**Assigned task:** Only the line with "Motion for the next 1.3" and the lines after it, through the end of the material, belong in the answer; repeat them exactly.

**Input for this task:**
◆ ◆ ◆ ◆

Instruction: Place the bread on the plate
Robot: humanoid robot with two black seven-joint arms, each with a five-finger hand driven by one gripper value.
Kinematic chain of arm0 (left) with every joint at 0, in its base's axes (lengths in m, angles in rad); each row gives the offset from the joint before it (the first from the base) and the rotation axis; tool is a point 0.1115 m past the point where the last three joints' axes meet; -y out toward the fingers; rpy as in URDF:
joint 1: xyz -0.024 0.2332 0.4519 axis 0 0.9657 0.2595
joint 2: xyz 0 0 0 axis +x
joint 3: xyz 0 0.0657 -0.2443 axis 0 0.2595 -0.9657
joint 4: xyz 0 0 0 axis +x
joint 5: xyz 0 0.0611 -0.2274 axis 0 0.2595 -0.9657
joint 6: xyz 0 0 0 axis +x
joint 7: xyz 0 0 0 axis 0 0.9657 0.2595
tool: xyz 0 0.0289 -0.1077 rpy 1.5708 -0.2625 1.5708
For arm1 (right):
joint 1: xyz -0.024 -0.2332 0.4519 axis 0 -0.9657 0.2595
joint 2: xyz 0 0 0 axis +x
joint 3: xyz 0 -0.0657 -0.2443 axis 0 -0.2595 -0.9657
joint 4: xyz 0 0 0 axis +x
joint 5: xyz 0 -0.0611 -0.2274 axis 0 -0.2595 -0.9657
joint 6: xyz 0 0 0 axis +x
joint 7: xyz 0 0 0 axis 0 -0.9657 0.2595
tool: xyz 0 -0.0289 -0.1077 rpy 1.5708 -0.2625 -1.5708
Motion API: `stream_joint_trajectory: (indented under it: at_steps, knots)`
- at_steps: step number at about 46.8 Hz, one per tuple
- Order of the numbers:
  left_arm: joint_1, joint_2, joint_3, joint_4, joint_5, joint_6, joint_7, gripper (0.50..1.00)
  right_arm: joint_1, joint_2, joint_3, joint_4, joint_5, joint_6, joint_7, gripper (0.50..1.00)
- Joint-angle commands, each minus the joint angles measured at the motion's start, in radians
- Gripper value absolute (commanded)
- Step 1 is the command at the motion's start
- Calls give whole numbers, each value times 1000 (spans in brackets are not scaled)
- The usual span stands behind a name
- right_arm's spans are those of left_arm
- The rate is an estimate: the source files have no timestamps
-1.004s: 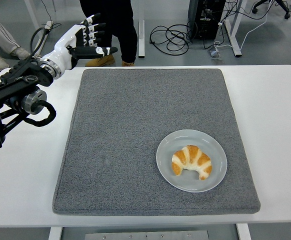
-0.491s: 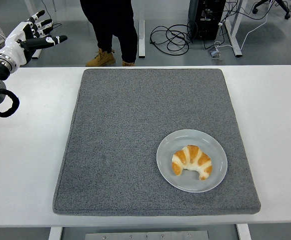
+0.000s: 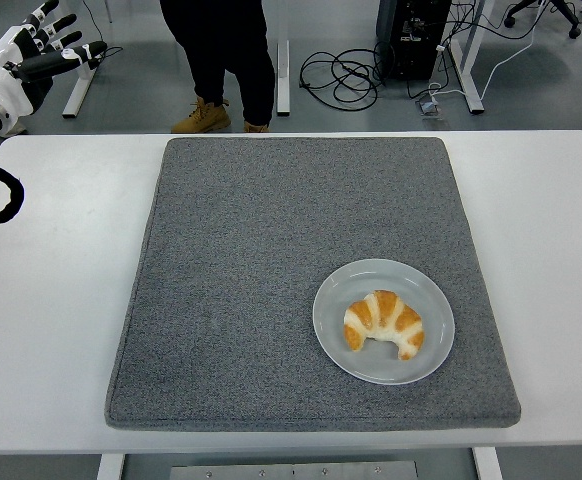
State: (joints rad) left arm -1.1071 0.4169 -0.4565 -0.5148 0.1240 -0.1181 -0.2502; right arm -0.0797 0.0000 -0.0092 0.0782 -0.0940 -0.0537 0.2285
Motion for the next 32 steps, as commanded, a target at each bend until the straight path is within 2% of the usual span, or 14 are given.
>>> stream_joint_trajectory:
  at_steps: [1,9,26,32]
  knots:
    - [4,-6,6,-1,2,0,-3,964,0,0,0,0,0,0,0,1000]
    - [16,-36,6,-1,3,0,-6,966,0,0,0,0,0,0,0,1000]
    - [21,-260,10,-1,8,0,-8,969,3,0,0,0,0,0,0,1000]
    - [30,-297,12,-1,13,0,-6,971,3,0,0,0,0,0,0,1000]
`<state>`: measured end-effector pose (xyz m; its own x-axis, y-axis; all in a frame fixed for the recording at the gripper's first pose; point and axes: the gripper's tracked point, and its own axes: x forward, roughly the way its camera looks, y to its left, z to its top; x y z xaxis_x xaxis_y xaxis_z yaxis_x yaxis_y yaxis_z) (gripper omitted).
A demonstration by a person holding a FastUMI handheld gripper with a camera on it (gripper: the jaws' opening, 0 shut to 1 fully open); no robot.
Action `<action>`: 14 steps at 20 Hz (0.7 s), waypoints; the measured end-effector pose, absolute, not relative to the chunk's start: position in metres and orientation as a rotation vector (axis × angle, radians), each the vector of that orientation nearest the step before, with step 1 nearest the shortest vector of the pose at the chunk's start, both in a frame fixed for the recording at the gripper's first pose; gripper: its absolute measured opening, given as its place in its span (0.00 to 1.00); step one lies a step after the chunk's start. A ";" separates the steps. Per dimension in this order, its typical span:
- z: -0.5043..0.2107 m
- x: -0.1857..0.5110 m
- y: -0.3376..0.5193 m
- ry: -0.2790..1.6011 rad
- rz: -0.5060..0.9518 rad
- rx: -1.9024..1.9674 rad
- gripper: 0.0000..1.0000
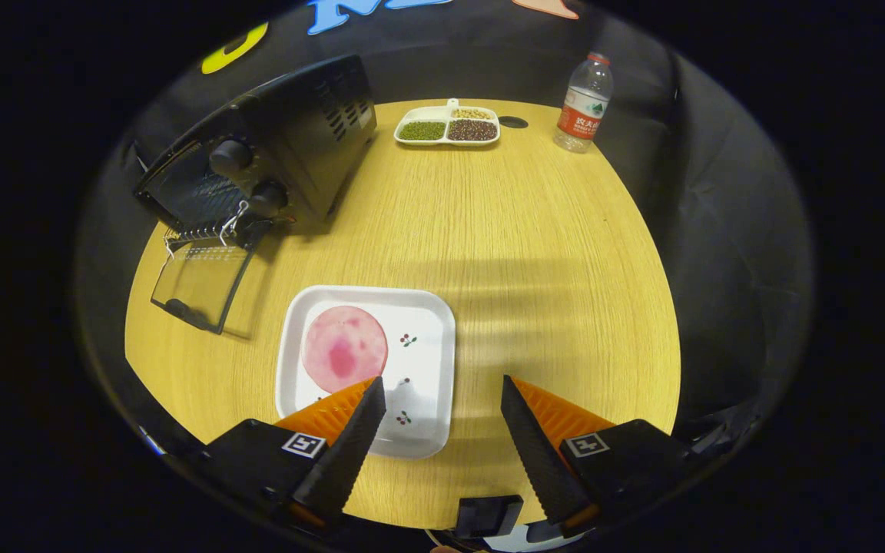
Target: Open the toaster oven, put the food inside, and close the toaster oven door.
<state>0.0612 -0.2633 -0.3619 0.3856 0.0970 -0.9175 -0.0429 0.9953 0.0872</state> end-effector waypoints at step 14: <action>-0.390 0.063 -0.258 1.341 0.071 0.125 0.40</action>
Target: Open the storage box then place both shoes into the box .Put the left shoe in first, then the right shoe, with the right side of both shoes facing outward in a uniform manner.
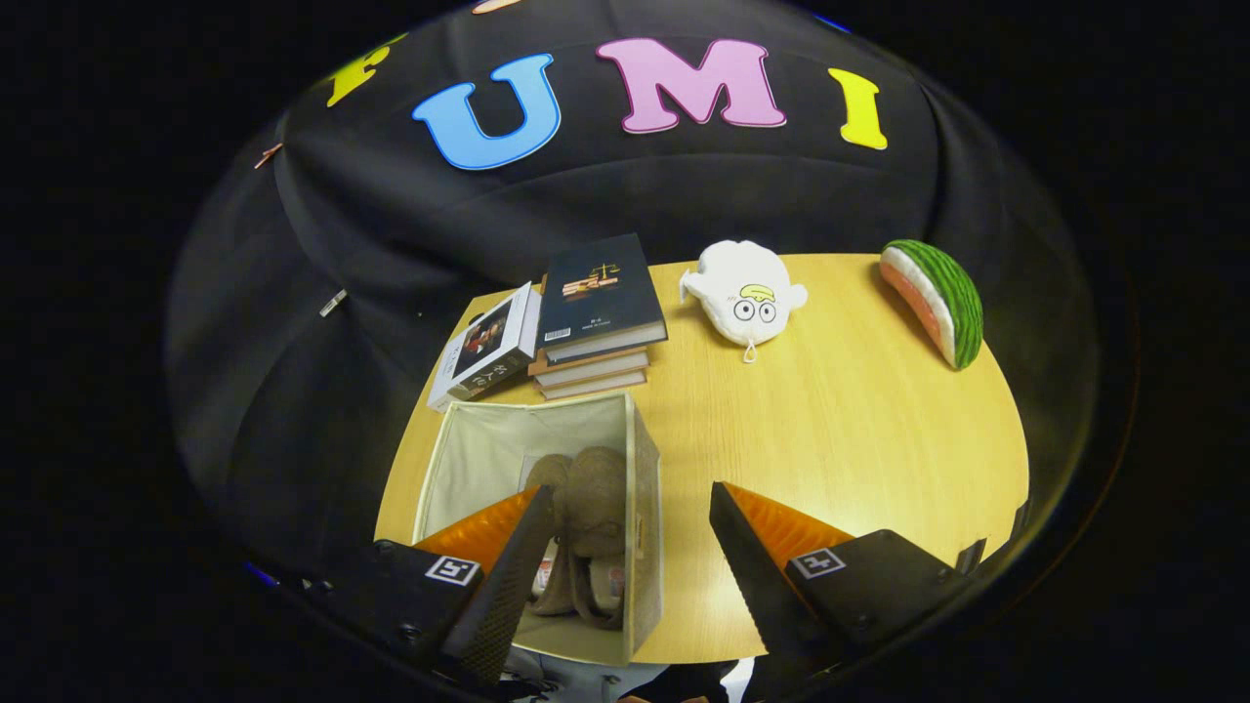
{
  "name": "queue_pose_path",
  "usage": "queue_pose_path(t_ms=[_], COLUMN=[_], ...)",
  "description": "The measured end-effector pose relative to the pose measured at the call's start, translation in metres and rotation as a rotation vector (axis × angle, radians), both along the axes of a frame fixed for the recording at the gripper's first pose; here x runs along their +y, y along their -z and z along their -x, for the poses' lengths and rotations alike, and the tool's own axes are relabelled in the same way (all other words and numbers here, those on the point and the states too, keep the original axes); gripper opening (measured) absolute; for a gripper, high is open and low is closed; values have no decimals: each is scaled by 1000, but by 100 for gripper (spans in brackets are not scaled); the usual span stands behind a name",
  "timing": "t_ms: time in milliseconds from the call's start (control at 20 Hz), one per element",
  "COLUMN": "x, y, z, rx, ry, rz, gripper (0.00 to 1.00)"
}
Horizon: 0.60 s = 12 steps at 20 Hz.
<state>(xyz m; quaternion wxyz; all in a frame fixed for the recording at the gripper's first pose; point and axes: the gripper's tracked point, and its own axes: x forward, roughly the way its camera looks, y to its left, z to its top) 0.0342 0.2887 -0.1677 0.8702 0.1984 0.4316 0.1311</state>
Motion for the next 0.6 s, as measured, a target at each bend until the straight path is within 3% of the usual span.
queue_pose_path(t_ms=[600], x=[-113], y=[-83], z=[-30], rx=[-404], ry=[105], rz=[203], gripper=[99])
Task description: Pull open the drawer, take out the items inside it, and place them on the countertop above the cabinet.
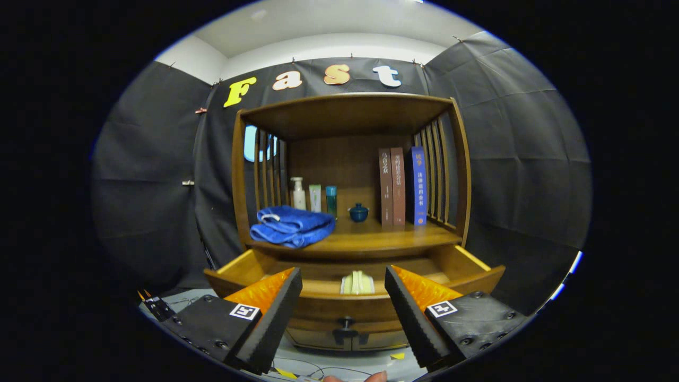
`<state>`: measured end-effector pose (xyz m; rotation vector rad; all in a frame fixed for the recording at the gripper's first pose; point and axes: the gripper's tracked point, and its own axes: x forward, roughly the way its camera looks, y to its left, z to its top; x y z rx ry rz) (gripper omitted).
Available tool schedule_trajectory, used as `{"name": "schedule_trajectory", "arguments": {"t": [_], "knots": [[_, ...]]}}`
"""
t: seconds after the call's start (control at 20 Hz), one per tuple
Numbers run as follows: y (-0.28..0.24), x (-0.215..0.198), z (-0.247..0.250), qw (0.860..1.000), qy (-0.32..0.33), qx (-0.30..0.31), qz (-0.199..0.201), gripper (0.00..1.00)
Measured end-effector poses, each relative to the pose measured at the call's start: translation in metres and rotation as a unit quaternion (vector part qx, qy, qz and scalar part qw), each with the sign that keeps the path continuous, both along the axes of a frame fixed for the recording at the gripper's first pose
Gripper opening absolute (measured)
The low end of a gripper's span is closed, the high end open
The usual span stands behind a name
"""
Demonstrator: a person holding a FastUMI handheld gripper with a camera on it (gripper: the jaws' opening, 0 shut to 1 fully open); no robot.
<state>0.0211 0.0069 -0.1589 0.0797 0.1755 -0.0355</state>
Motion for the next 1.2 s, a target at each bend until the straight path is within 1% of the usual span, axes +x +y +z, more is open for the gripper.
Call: {"name": "schedule_trajectory", "arguments": {"t": [0.1, 0.15, 0.25, 0.35, 0.4, 0.5, 0.65, 0.8, 0.9, 1.0, 1.05, 1.2], "knots": [[-0.005, 0.017, 0.009, 0.999, 0.037, 0.011, -0.007, 0.99], [-0.013, 0.027, 0.007, 0.998, 0.063, 0.011, -0.016, 0.98], [-0.017, 0.048, -0.001, 0.992, 0.125, 0.02, -0.022, 0.99], [-0.016, 0.064, -0.023, 0.98, 0.198, 0.03, -0.016, 0.98], [-0.012, 0.07, -0.032, 0.972, 0.231, 0.034, -0.004, 0.99], [-0.009, 0.09, -0.059, 0.957, 0.288, 0.036, 0.009, 0.99], [-0.011, 0.115, -0.102, 0.935, 0.354, 0.019, 0.014, 0.97], [-0.013, 0.136, -0.141, 0.914, 0.406, 0.004, 0.011, 0.97], [-0.018, 0.148, -0.162, 0.904, 0.427, -0.009, -0.002, 0.96], [-0.02, 0.157, -0.182, 0.898, 0.44, -0.006, -0.014, 0.91], [-0.02, 0.159, -0.187, 0.895, 0.446, -0.005, -0.017, 0.86], [-0.021, 0.164, -0.206, 0.888, 0.459, -0.02, -0.017, 0.75]]}}
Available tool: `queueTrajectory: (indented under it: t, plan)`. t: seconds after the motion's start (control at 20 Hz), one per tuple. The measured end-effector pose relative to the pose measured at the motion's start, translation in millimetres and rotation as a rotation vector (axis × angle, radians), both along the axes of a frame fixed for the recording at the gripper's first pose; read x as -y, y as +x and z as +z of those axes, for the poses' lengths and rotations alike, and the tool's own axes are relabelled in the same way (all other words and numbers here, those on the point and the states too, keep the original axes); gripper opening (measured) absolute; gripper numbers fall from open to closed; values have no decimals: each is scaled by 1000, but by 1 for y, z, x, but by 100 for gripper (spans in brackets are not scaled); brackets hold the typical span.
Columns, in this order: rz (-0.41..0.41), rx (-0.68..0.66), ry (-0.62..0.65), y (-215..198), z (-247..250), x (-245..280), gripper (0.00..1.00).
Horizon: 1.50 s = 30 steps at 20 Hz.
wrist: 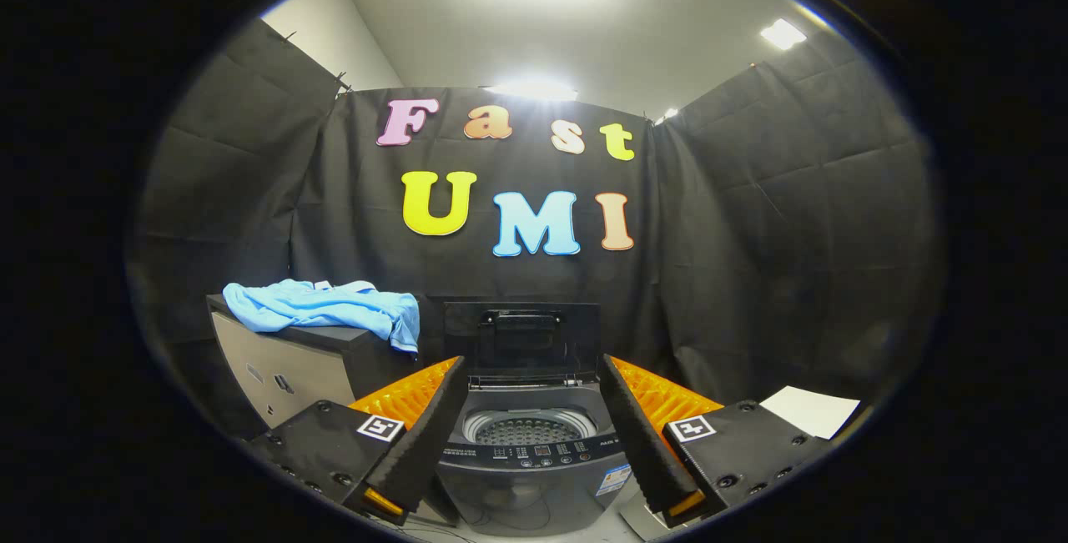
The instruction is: Put the clothes into the washing machine and then close the washing machine lid.
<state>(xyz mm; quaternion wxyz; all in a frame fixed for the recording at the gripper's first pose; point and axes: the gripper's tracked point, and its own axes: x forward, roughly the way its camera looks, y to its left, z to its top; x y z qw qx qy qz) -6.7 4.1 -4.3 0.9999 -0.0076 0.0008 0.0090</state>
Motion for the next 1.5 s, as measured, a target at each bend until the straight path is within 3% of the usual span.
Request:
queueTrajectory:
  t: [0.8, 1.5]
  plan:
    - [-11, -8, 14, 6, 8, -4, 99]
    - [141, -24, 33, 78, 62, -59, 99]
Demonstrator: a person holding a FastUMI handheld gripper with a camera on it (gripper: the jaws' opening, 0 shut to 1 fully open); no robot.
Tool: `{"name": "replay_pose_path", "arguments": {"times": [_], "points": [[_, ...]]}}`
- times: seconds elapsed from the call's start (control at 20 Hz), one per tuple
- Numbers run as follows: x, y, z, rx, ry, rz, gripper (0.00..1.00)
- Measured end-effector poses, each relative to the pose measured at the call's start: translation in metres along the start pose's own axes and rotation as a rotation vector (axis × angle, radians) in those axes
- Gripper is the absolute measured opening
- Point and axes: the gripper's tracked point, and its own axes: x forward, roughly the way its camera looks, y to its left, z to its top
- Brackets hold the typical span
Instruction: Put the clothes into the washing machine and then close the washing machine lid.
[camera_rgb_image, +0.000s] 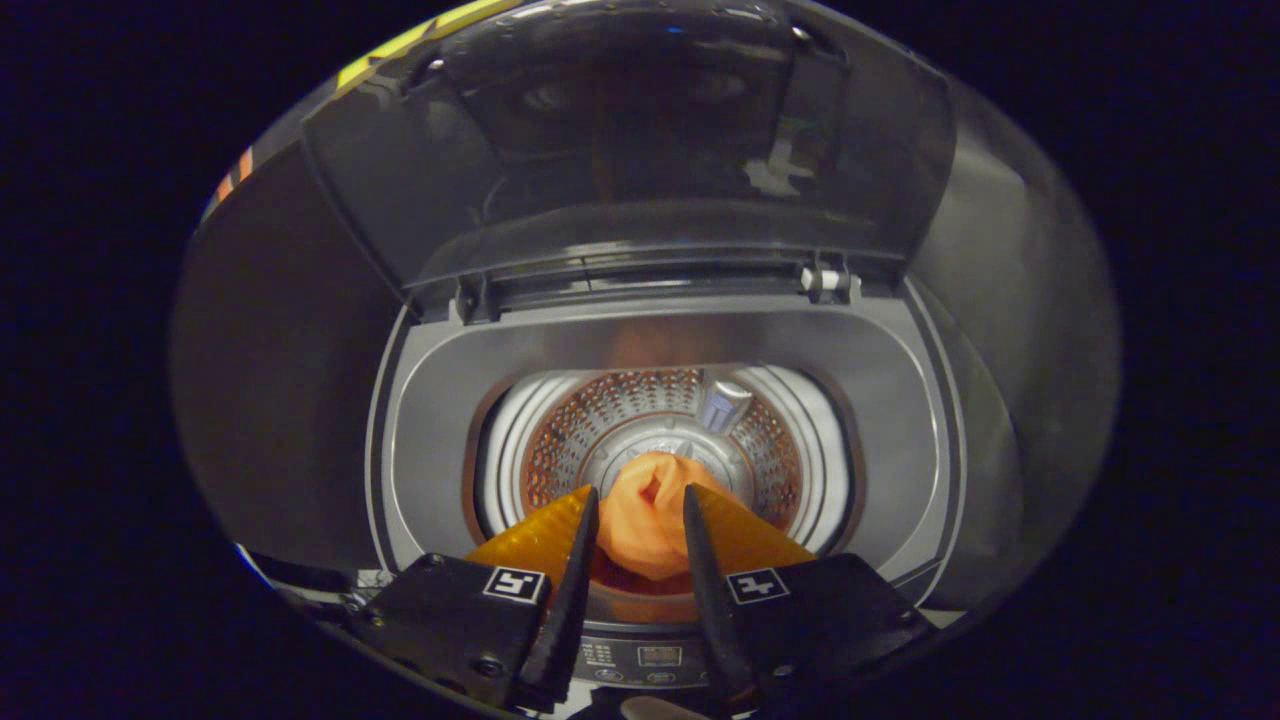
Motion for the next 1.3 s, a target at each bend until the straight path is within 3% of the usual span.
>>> {"name": "replay_pose_path", "arguments": {"times": [0.6,1.3], "points": [[-0.032,-0.001,0.019,-0.078,-0.145,-0.03,0.53],[-0.134,0.012,0.124,-0.067,-0.447,-0.005,0.52]]}}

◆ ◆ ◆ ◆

**Solved exercise:**
Motion for the next 1.3 s, a target at each bend until the straight path is within 3% of the usual span.
>>> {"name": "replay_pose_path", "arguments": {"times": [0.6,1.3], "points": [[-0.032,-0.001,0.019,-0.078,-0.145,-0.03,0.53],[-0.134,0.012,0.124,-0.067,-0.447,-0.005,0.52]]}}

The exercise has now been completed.